2Measurement precision
If molecular dynamics simulations are used to investigate bioreceptor components, then detailed atomic level interaction information is obtained, but handling interactions between biomolecules and substrate becomes challenging
Solution Approach 1:
The patent segments the complex simulation system into distinct functional modules: bioreceptor preparation, substrate modeling, analyte binding simulations, and data analysis. Each module handles specific aspects of the interaction independently, making the overall complex system more manageable. The bioreceptor is prepared separately, the substrate is modeled independently, and their interactions are simulated in controlled stages, reducing the complexity burden while maintaining atomic-level precision.
Solution Approach 2:
The patent introduces computational intermediaries such as force fields, potential energy functions, and simulation protocols that mediate between the complex physical reality of biomolecular interactions and the simplified computational models. These intermediaries translate complex atomic-level interactions into manageable computational parameters, allowing precise measurement of binding affinities and structural changes without being overwhelmed by the full complexity of the system.

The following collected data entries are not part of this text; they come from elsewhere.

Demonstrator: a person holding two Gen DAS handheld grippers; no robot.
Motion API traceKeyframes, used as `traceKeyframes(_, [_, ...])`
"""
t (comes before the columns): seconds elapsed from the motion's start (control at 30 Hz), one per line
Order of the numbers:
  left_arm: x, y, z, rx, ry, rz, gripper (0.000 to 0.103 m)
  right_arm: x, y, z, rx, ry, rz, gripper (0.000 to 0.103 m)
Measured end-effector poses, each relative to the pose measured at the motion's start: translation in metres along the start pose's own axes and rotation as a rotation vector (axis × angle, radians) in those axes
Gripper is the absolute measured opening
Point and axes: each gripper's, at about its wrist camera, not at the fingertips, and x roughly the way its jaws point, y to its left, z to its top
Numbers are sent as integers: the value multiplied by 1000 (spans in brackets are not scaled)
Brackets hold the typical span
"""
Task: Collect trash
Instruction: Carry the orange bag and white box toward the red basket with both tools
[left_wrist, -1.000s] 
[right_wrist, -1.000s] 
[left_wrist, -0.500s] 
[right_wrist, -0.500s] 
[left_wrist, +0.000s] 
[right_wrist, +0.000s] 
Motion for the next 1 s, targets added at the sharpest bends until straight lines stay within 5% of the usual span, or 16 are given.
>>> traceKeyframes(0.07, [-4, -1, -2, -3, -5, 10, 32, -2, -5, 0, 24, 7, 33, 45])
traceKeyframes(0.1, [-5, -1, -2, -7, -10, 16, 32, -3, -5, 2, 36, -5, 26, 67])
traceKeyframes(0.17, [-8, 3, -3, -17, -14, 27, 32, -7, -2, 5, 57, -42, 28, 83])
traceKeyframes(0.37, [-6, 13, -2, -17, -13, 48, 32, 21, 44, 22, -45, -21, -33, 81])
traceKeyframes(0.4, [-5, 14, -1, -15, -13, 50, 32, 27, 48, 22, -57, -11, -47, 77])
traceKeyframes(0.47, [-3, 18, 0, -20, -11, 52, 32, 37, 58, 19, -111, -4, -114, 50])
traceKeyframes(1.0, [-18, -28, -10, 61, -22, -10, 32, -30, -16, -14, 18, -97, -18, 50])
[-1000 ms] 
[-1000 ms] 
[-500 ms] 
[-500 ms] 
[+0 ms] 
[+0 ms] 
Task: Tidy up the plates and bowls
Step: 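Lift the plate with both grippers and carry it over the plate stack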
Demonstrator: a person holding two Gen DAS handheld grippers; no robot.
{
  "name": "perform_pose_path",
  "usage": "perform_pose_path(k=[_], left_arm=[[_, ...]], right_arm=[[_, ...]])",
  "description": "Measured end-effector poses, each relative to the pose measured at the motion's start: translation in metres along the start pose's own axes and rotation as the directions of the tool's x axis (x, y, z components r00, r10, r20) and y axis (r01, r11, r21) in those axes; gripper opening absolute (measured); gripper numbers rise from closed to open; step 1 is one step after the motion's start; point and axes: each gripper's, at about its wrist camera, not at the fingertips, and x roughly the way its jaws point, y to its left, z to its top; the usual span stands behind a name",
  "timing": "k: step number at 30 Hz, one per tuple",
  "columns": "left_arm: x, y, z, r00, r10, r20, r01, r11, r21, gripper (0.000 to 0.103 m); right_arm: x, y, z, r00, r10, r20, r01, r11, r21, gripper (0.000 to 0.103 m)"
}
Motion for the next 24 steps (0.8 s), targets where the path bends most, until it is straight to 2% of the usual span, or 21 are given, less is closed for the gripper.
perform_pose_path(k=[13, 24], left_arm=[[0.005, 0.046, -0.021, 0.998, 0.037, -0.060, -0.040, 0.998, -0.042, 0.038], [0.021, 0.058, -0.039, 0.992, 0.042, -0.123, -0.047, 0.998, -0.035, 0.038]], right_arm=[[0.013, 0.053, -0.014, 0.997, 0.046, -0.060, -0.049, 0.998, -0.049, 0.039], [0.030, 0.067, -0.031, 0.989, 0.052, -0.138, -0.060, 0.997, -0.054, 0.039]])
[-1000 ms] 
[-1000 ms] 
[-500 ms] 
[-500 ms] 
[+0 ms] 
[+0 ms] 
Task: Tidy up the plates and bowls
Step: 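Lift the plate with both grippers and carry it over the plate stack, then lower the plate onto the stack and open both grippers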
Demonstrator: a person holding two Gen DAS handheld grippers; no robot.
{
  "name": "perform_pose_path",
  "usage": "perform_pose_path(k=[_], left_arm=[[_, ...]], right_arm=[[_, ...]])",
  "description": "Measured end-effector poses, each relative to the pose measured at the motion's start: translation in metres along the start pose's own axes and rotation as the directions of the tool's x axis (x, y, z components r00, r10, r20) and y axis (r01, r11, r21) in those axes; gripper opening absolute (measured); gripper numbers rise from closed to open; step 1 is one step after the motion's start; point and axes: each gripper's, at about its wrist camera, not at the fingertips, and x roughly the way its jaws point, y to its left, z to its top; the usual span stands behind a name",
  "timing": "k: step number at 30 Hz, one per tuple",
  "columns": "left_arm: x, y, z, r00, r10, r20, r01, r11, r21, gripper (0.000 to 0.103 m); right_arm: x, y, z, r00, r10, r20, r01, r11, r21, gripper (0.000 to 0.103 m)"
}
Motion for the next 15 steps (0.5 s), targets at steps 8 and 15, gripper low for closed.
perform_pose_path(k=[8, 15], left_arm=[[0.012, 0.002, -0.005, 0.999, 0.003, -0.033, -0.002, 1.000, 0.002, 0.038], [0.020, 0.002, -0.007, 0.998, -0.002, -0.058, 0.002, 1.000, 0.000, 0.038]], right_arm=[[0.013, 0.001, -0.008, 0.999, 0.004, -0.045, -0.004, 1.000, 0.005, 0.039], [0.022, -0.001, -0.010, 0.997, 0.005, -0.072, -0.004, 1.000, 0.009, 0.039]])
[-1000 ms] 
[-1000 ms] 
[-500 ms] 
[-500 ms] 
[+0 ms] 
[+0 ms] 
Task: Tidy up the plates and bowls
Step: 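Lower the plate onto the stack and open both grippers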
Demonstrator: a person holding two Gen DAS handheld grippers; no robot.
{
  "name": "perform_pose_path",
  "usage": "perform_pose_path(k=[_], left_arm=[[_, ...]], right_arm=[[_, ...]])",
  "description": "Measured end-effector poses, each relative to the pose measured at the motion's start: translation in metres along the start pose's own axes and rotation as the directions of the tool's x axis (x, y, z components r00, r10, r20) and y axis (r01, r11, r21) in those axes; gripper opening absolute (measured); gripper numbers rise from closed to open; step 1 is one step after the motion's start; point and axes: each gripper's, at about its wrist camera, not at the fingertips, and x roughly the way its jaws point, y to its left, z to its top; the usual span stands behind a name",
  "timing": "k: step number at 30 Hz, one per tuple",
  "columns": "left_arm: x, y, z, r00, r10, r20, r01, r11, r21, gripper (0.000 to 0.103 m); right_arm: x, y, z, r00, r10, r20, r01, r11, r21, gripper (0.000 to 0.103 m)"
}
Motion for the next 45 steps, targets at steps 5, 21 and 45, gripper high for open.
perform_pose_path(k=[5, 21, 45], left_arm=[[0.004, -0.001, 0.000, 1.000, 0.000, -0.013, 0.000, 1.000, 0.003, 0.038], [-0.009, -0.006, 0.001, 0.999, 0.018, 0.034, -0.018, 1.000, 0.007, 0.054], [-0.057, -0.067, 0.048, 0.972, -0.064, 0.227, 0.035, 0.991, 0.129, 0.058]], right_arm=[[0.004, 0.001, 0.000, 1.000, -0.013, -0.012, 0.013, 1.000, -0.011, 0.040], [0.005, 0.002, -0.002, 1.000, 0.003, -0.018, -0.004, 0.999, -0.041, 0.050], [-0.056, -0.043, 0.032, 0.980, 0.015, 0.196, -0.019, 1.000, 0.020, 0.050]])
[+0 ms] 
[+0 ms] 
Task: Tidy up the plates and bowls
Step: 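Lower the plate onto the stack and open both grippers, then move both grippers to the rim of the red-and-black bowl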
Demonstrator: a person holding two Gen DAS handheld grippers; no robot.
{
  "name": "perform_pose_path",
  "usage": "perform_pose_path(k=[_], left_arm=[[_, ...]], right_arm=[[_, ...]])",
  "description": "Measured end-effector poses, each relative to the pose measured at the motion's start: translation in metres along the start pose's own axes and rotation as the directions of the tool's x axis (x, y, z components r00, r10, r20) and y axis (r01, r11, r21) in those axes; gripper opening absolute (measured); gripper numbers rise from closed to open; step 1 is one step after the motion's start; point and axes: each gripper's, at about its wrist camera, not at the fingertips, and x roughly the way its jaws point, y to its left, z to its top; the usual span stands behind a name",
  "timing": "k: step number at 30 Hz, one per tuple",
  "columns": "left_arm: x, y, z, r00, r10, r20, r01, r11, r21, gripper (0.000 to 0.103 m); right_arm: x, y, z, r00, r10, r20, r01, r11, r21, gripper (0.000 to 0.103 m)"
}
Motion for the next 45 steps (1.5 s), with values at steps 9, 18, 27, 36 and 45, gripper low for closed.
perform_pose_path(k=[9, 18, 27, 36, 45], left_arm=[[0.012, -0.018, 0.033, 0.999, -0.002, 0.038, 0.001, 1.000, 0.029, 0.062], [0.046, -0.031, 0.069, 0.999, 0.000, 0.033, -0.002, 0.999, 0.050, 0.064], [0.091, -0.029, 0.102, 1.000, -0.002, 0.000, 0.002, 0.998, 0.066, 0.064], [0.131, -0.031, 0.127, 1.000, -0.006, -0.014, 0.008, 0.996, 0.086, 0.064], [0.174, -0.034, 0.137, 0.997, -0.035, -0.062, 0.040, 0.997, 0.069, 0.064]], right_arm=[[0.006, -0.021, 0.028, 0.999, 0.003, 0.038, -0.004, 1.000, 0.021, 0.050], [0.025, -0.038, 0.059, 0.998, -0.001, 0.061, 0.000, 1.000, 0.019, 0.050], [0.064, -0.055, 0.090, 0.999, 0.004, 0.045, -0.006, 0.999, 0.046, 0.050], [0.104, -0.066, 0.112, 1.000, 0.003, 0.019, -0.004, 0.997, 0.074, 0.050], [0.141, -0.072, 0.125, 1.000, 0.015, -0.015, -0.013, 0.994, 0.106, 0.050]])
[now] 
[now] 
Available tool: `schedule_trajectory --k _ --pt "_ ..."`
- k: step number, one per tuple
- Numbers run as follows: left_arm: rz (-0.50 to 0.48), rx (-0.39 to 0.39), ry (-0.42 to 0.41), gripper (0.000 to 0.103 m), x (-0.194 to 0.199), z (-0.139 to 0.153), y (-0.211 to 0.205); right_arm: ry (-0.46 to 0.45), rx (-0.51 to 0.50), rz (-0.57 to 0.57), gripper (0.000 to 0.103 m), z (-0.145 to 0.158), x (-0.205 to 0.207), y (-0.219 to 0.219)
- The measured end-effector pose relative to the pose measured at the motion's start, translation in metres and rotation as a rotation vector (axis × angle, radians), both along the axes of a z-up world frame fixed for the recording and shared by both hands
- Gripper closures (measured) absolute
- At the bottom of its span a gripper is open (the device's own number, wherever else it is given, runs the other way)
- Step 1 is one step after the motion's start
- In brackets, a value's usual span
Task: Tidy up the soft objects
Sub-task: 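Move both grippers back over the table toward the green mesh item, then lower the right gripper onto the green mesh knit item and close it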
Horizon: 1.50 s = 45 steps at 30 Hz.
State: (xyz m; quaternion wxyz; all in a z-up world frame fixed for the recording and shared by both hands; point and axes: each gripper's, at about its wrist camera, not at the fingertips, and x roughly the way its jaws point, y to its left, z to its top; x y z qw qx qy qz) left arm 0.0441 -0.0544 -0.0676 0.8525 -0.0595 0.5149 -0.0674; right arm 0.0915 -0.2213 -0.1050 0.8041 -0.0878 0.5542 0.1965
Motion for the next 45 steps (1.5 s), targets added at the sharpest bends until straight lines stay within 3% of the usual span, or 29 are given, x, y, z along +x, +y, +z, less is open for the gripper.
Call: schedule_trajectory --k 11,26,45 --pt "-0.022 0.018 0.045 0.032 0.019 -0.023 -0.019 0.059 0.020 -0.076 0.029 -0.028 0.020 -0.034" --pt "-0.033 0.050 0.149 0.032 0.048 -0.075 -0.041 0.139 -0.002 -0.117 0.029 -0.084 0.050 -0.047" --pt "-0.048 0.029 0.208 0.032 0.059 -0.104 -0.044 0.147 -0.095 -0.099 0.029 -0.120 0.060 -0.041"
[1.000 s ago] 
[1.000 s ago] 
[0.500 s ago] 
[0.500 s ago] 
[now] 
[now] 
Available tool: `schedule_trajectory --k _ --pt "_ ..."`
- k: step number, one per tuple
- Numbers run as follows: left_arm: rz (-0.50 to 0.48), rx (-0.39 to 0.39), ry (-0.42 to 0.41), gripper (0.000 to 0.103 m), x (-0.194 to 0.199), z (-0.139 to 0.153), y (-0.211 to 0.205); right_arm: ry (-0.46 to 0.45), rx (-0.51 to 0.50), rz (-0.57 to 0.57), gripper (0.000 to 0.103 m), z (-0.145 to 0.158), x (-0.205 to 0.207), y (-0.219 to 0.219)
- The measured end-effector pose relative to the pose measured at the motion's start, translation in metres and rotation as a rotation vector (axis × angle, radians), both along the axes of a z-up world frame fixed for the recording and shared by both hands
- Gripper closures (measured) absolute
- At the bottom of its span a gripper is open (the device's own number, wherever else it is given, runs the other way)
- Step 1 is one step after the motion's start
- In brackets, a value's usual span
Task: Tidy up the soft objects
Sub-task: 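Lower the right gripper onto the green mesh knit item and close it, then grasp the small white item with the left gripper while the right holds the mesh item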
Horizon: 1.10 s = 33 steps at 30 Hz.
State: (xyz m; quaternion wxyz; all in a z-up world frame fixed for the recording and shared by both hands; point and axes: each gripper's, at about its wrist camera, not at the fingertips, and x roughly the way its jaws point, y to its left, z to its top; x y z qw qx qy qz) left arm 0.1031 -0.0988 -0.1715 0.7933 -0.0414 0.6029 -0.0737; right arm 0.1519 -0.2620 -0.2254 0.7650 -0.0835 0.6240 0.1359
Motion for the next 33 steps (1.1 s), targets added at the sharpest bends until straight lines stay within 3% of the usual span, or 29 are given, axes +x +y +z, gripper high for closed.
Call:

3Adaptability or versatility
If a multiparametric approach is adopted to consider binding energy, solvent effects, and substrate interactions, then comprehensive biosensor design is achieved, but the computational requirements and analysis complexity increase significantly
Solution Approach 1:
The patent performs preliminary actions by pre-processing bioreceptor structures, pre-equilibrating solvent environments, and pre-characterizing substrate properties before conducting the main binding simulations. This preliminary preparation reduces the complexity of the subsequent multiparametric analysis by establishing stable baseline conditions. Free energy perturbation calculations are performed in staged sequences, with each stage building on previously established parameters, making the comprehensive analysis more manageable.
Solution Approach 2:
The patent systematically changes key parameters such as temperature, pressure, and solvent composition in controlled simulation steps to assess their effects on bioreceptor-analyte binding. By varying one parameter at a time while holding others constant, the method maintains comprehensiveness while reducing analytical complexity. The use of alchemical transformation parameters in free energy calculations allows systematic exploration of different binding states without requiring simultaneous optimization of all parameters.
Data Source
AI summary
This disclosure relates generally to a method and system for identifying candidate bioreceptors suitable for designing biosensors to identify an analyte of interest. State-of-art methods mainly focus on interaction of the bioreactor and the analyte. However, interaction of the bioreceptor with a substrate before binding to the analyte as well as a biofluid surrounding the bioreceptor and the analyte greatly influences such interactions. The present method utilizes combined approach of molecular dynamics (MD) and artificial neural network (ANN) based screening to systematically identify candidate bioreceptor with favorable energy profile and feasible interactions with the analyte of interest. The method involves computing RMSD plots to study individual interactions among a bioreceptor-substrate, a bioreceptor-analyte and an analyte-bioreceptor-substate complex. Further, potential of mean force (PMF) is computed for the analyte-bioreceptor-substate complex. The RMSD plots and PMF features are fed to an ANN model that predicts the suitable candidate bioreceptors through feature engineering.